Clara tenía un vestido de crepé de lana, verde mate, recogido en la cintura, de donde arrancaba una pollera larga. Una franja de brillantes bordados verde claro rodeaba el escote, le cruzaba el pecho y terminaba en los paños a modo de pulseras.

Ya había un buen número de sacos de piel colgados en el vestíbulo pequeño y angosto. Antes de que Clara pudiera invitarlo a sacarse el saco, sonó el teléfono. Ella levantó el tubo y empezó a hablar, al tiempo que indicaba con gestos a Shchagov que se quitara el sobretodo.

—¿"Ink"? ¡Hola! ¿qué? ¿Todavía no has salido? ¡Ven inmediatamente! "Ink", ¿qué es eso de que no te sientes con ganas? ¡Papá se va a ofender! Sí, tu voz suena a cansado, pero haz un esfuerzo. Bueno, un momentito, entonces, voy a llamar a Nara. ¡Nara! – llamó, dirigiéndose al cuarto de al lado—. Tu esposo llama. ¡Ven! ¡Sáquese el sobretodo! – Shchagov ya se había despojado de su abrigo militar—. ¡Sáquese las galochas! – No llevaba galochas—. Oye, no quiere venir. ¿Cómo puede ser?

La hermana de Clara, Dotnara —la mujer del diplomático tal como Lansky se la describió a Shchagov– entró en el hall y tomó el teléfono. Ella se paró interceptando el paso de Shchagov hacia el otro cuarto y él, por otra parte, no tenía ningún apuro en apartarse de esta criatura perfumada con su traje de color cereza claro. Bajó un poco la vista y la observó. Algo en su vestido lo sorprendió: las mangas no formaban parte del mismo, sino de una torerita que usaba encima. (Shchagov no entendió que por la ausencia de hombreras sus hombros redondeados se unían con los brazos en una línea natural marcada por la naturaleza e inmejorable).

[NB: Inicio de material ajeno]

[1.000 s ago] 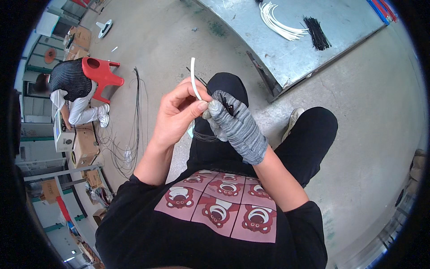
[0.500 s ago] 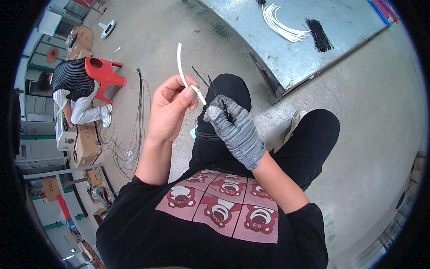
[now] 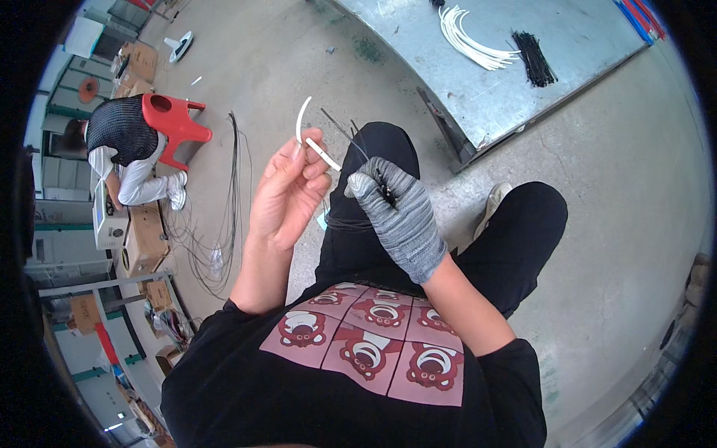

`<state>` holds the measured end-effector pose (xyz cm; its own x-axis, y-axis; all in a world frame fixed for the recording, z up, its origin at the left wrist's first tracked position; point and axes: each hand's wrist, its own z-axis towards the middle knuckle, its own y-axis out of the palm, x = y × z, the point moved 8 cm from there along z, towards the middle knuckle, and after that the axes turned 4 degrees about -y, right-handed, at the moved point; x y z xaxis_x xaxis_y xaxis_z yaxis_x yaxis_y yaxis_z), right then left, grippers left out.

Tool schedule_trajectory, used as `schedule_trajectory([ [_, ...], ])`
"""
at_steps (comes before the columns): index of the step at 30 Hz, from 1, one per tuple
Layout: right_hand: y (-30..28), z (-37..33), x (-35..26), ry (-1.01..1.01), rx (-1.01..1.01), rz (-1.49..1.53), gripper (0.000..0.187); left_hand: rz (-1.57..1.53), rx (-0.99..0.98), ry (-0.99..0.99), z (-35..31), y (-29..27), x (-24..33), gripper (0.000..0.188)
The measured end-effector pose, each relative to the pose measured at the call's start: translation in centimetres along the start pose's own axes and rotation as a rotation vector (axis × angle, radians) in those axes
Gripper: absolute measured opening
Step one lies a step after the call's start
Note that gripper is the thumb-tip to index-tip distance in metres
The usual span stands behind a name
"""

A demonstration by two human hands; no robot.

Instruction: The person sits on the floor and repeatedly inserts black wires into white plastic sleeves. They handle the wires and sleeves by hand, pulling the wires through the sleeves and occasionally gathering the wires into a bundle.

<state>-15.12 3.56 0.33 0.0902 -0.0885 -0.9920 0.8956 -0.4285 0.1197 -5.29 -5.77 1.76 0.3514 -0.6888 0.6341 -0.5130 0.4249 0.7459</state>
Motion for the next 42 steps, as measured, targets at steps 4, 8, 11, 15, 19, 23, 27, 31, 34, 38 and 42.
schedule_trajectory([
  [4, 0.0, 0.0, -0.2, -0.029, 0.048, -0.081, 0.015, 0.044, -0.052, 0.036, -0.3, 1.1, -0.2, 0.023],
  [8, 0.1, -0.2, -0.3, -0.080, 0.051, -0.113, 0.013, 0.556, 0.059, 0.332, -0.7, 2.1, 2.0, 0.016],
  [11, 0.2, -0.4, -0.6, -0.053, 0.059, -0.068, 0.012, 0.536, 0.066, 0.309, -0.6, 2.3, 1.4, 0.013],
  [15, 0.1, -0.4, -0.6, -0.082, 0.067, -0.054, 0.012, 0.420, 0.048, 0.221, -0.6, 2.2, -0.1, 0.014],
  [19, 0.1, -0.3, -0.5, -0.017, 0.048, -0.053, 0.014, 0.429, 0.058, 0.232, -0.5, 1.9, 0.5, 0.018],
  [23, 0.2, -0.2, -0.5, -0.085, 0.043, -0.041, 0.016, 0.354, 0.055, 0.300, -0.2, 1.5, 2.8, 0.016],
  [27, 0.5, 0.0, 0.0, -0.036, -0.066, 0.047, 0.020, 0.565, 0.013, 0.303, 0.1, 1.9, 3.6, 0.011],
  [31, 0.3, -0.5, 0.6, 0.246, -0.099, 0.353, 0.021, 0.840, -0.079, 0.260, 0.1, 3.5, 2.1, 0.006],
  [34, 0.0, -0.3, 0.5, 0.086, -0.027, 0.167, 0.022, 0.899, -0.132, 0.200, 0.4, 3.5, -0.1, 0.008],
  [38, 0.3, -0.3, 0.2, 0.092, -0.057, 0.144, 0.026, 0.851, -0.062, 0.242, 0.4, 2.7, -0.1, 0.008],
  [42, 0.6, -0.7, 1.1, 0.268, -0.139, 0.255, 0.029, 0.674, 0.058, 0.336, 1.2, 1.3, 1.6, 0.011],
])
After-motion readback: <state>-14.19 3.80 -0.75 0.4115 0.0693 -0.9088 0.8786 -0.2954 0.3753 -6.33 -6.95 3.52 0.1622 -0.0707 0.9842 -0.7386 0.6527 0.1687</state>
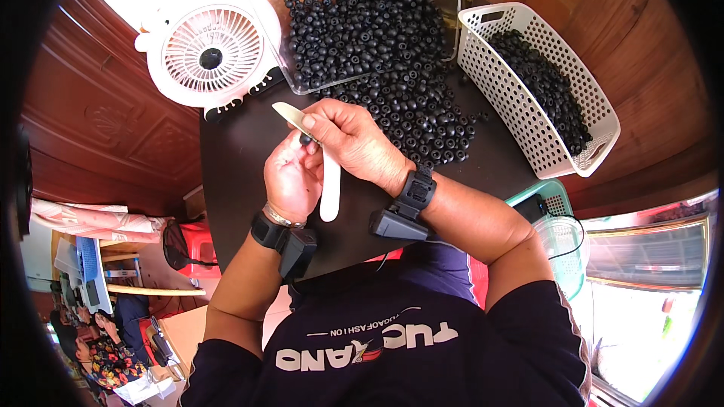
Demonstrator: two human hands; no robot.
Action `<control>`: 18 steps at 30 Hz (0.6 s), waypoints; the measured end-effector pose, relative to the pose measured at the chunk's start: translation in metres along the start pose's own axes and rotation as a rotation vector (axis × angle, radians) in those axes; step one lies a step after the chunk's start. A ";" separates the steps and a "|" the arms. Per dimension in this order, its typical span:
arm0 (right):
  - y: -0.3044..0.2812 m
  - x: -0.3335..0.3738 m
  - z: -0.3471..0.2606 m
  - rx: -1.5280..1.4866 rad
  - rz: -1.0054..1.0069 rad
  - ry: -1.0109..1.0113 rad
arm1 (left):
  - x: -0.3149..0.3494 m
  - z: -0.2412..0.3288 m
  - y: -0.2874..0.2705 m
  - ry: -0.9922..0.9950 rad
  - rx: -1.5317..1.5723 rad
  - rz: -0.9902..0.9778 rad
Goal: Peeling and prepping black grapes at a table using a small knife.
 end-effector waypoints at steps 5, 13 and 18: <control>-0.002 0.000 0.004 0.145 -0.037 -0.086 | -0.003 -0.007 -0.004 -0.004 0.082 0.037; -0.006 -0.002 -0.001 -0.147 -0.015 -0.073 | 0.000 0.002 0.002 -0.053 0.088 -0.151; -0.002 -0.002 0.000 -0.104 -0.032 -0.036 | 0.000 0.001 0.003 -0.047 0.046 -0.070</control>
Point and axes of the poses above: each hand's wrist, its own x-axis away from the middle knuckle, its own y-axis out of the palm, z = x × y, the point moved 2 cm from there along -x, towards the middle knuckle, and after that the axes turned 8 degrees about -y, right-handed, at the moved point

Algo hacía que Dotnara pareciera tremendamente femenina, distinta de todas las demás.

Ninguno de los que se hallaban en la amable sala de recibo podía suponer que en esa inocente conversación telefónica que versaba sobre ir o no ir a una reunión, yacía latente la ruina que puede aguardar a uno hasta en el esqueleto de un caballo muerto, como dice Pushkin en su poema "El Canto del Sabio Oleg"

Desde el día en que Rubín había pedido un suplemento de cintas grabadas con la voz de cada sospechoso, el auricular del teléfono en el departamento de Volodín le fue por primera vez levantado por él mismo. En la central telefónica la cinta magnetofónica giraba registrando la voz de Innokenti Volodin.

La prudencia le aconsejaba a Volodin no usar el teléfono por estos días, pero su mujer había salido dejando una nota en la que le decía que fuera esa noche sin falta a lo de su padre.

Entonces él llamó, paira decir que no iría.

Sin duda, todo hubiera sido más fácil para Innokenti si aquel hubiera sido un día cualquiera, y no un domingo. Entonces él podría haber estimado, según varios detalles, si su partida para una misión en París había sido denegada o confirmada. Pero nada podía saberse en domingo, si la paz o el peligro acechaban en la calma del día.

En las últimas veinticuatro horas sintió que su llamada había sido una locura, suicida y, además, probablemente infructuosa. Tuvo un pensamiento sombrío para la estúpida mujer de Dobrovnov; aunque, en realidad, ella no era verdaderamente culpable y la desconfianza no empezaba ni terminaba con ella.